*What this task involves*
In the material below, print every line exactly and omit the pictures.

*Data block*
★ ★ ★

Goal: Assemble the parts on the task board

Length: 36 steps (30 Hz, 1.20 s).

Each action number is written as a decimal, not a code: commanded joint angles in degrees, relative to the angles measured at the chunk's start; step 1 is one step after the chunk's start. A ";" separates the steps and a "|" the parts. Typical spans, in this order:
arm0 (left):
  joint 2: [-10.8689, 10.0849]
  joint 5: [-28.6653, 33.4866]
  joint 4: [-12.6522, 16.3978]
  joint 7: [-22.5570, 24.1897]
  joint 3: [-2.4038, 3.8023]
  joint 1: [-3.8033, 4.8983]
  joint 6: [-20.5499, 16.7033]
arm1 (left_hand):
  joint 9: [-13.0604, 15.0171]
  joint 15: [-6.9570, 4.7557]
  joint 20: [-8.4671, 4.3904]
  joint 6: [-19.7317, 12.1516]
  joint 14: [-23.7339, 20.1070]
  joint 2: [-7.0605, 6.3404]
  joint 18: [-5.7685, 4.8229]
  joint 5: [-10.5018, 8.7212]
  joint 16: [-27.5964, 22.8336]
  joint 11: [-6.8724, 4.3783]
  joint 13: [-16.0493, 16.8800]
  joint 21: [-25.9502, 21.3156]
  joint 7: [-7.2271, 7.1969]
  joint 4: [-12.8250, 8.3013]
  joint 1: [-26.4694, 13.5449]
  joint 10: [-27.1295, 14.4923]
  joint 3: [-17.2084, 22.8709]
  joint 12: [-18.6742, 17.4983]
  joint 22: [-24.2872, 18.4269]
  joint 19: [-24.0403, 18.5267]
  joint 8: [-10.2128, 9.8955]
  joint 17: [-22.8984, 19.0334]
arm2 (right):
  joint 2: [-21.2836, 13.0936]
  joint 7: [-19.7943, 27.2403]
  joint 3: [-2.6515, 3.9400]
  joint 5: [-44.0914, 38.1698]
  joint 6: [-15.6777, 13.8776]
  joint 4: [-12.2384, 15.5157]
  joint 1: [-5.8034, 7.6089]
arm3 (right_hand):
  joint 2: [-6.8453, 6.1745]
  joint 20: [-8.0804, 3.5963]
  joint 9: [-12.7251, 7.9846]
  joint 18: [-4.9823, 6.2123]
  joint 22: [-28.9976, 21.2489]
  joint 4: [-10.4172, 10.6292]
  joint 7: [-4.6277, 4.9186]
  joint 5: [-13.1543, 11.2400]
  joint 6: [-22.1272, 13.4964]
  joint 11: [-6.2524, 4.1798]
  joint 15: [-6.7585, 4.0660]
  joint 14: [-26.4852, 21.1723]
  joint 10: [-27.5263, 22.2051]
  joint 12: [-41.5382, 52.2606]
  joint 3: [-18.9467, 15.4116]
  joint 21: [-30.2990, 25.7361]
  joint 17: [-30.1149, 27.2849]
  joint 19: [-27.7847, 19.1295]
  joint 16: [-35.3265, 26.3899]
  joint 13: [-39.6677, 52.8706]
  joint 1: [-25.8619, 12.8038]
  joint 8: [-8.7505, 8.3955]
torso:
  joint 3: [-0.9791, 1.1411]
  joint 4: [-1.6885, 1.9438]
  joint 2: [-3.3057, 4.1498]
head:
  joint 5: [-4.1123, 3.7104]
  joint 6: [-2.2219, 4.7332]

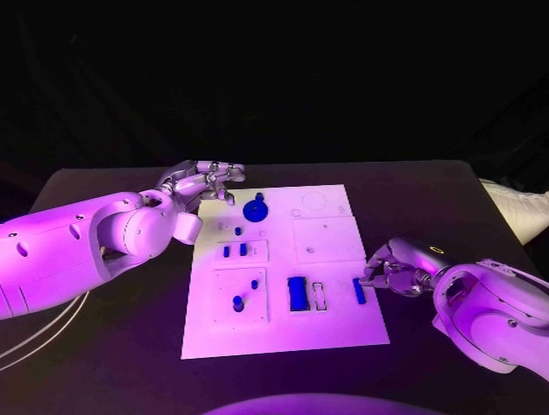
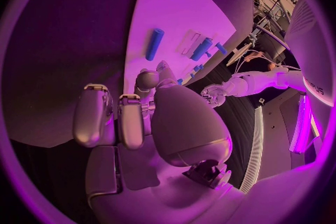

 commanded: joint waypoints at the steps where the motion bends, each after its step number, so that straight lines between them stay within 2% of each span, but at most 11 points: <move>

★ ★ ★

*Written reply*
Goal: Assemble the parts on the task board

Length: 36 steps (30 Hz, 1.20 s).

Each action number is written as a decimal, not a code: commanded joint angles in degrees, relative to the angles measured at the chunk's start; step 1 is one step after the chunk's start. A ";" separates the steps and a "|" the parts. Typical spans, in this order:
arm0 (left):
  joint 2: [-10.8689, 10.0849]
  joint 5: [-28.6653, 33.4866]
  joint 4: [-12.6522, 16.3978]
  joint 7: [-22.5570, 24.1897]
  joint 3: [-2.4038, 3.8023]
  joint 1: [-3.8033, 4.8983]
  joint 6: [-20.5499, 16.7033]
arm1 (left_hand):
  joint 9: [-13.0604, 15.0171]
  joint 15: [-6.9570, 4.7557]
  joint 20: [-8.4671, 4.3904]
  joint 6: [-19.7317, 12.1516]
  joint 14: [-23.7339, 20.1070]
  joint 2: [-7.0605, 6.3404]
  joint 18: [-5.7685, 4.8229]
  joint 5: [-10.5018, 8.7212]
  joint 16: [-27.5964, 22.8336]
  joint 11: [-6.8724, 4.3783]
  joint 13: [-16.0493, 16.8800]
  joint 21: [-25.9502, 21.3156]
  joint 7: [-7.2271, 7.1969]
  joint 4: [-12.8250, 8.3013]
  joint 1: [-26.4694, 13.5449]
  joint 10: [-27.1295, 14.4923]
  joint 3: [-17.2084, 22.8709]
  joint 12: [-18.6742, 17.4983]
  joint 22: [-24.2872, 18.4269]
  joint 19: [-24.0403, 18.5267]
  joint 8: [-10.2128, 9.8955]
  joint 17: [-22.8984, 19.0334]
arm2 (right):
  joint 2: [-21.2836, 13.0936]
  joint 7: [-19.7943, 27.2403]
  joint 3: [-2.6515, 3.9400]
  joint 5: [-44.0914, 38.1698]
  joint 6: [-15.6777, 13.8776]
  joint 4: [-12.2384, 15.5157]
  joint 1: [-5.8034, 7.6089]
arm3 (right_hand):
  joint 2: [-6.8453, 6.1745]
  joint 20: [-8.0804, 3.5963]
  joint 9: [-12.7251, 7.9846]
  joint 18: [-4.9823, 6.2123]
  joint 22: [-28.9976, 21.2489]
  joint 4: [-10.4172, 10.6292]
  joint 7: [-4.6277, 4.9186]
  joint 5: [-13.1543, 11.2400]
  joint 6: [-22.1272, 13.4964]
  joint 11: [-6.2524, 4.1798]
  joint 15: [-6.7585, 4.0660]
  joint 14: [-26.4852, 21.1723]
  joint 10: [-27.5263, 22.2051]
  joint 12: [-41.5382, 52.2606]
  joint 3: [-18.9467, 15.4116]
  joint 21: [-30.2990, 25.7361]
  joint 17: [-30.1149, 27.2849]
  joint 19: [-27.7847, 19.1295]
  joint 16: [-35.3265, 26.3899]
  joint 13: [-39.6677, 52.8706]
  joint 1: [-25.8619, 12.8038]
  joint 8: [-8.7505, 8.3955]
torso:
  joint 3: [-0.9791, 1.1411]
  joint 4: [-1.6885, 1.9438]
  joint 2: [-3.3057, 4.1498]
head:
  joint 5: [-4.1123, 3.7104]
  joint 6: [-2.2219, 4.7332]


 commanded: joint waypoints at the steps where the motion bends, each after its step number, so that straight lines between them stay within 2% of each span, but at most 11 points: <move>

Nothing more is required for this exercise.